PROBLEM REQUIREMENTS
Return all of the data exactly, with nothing left out but the pictures.

PROVIDED DATA
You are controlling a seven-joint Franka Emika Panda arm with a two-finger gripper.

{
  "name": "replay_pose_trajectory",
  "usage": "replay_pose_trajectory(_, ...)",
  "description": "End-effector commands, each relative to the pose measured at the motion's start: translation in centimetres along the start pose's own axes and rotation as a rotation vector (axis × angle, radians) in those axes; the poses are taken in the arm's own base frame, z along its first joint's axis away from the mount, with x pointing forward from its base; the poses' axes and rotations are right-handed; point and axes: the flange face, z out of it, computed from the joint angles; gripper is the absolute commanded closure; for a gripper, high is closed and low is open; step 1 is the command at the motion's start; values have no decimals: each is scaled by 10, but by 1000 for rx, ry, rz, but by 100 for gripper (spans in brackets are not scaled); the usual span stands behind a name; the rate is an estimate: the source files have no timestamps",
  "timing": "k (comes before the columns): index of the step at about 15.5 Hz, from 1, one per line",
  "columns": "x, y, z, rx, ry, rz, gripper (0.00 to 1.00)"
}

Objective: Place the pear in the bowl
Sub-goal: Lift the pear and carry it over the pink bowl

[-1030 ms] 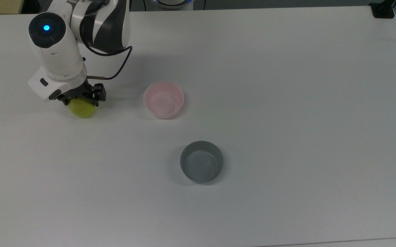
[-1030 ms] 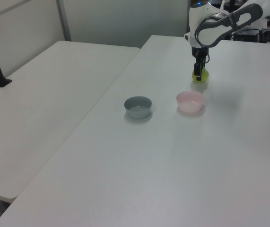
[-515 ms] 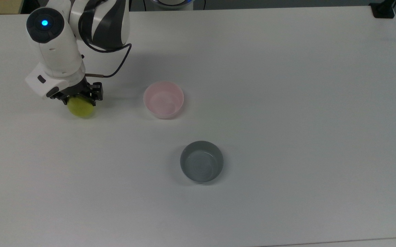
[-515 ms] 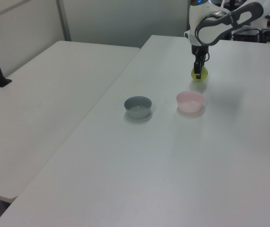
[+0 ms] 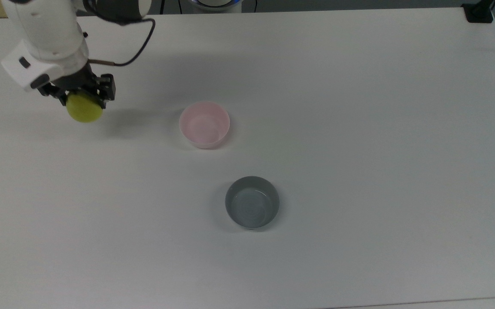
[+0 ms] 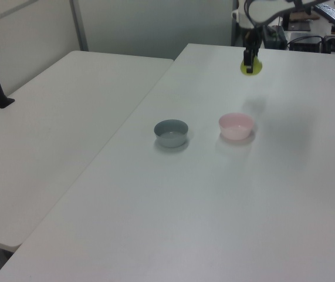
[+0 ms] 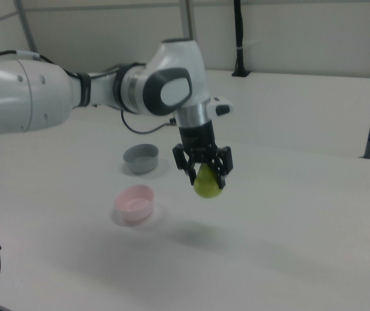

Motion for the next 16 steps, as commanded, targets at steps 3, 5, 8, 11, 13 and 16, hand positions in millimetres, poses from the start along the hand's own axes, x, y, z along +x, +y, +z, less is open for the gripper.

WRITTEN REPLY
You are controlling a seven-joint Franka Emika Panda arm with a two-finger gripper.

{
  "name": "replay_pose_trajectory",
  "usage": "replay_pose_trajectory(_, ...)",
  "description": "End-effector commands, each relative to the pose measured at the motion's start: translation in centimetres along the start pose's own axes and rotation as a rotation vector (axis × angle, radians) in those axes; the poses are taken in the arm's own base frame, z along its first joint's axis away from the mount, with x pointing forward from its base; the poses' axes and rotations are right-handed; point and axes: the flange face, z out of it, computed from the joint angles; gripper is the absolute commanded closure; for a gripper, high is closed and low is open; step 1 is the command at the motion's start; values have no decimals: each is scaled by 10, but by 1000 for rx, ry, rz, but by 100 for gripper (spans in brackets are not scaled); the usual span stands behind a name; the rate is an estimate: the source files have no timestamps",
  "timing": "k (comes before the columns): index of the step at about 15.5 Hz, from 1, one per line",
  "columns": "x, y, z, rx, ry, rz, gripper (0.00 to 1.00)"
}

Objective: Place the pear in the bowl
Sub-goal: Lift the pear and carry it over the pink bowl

[-1030 ms] 
[-1030 ms] 
[-515 ms] 
[-515 ms] 
[+0 ms] 
[+0 ms] 
[+0 ms] 

Motion for the next 16 steps, as commanded, targets at steps 3, 5, 8, 11, 13 and 16, hand positions in millimetres, poses from the start along the hand's own axes, x, y, z along +x, +y, +z, less is open for the gripper.

The output has been completed.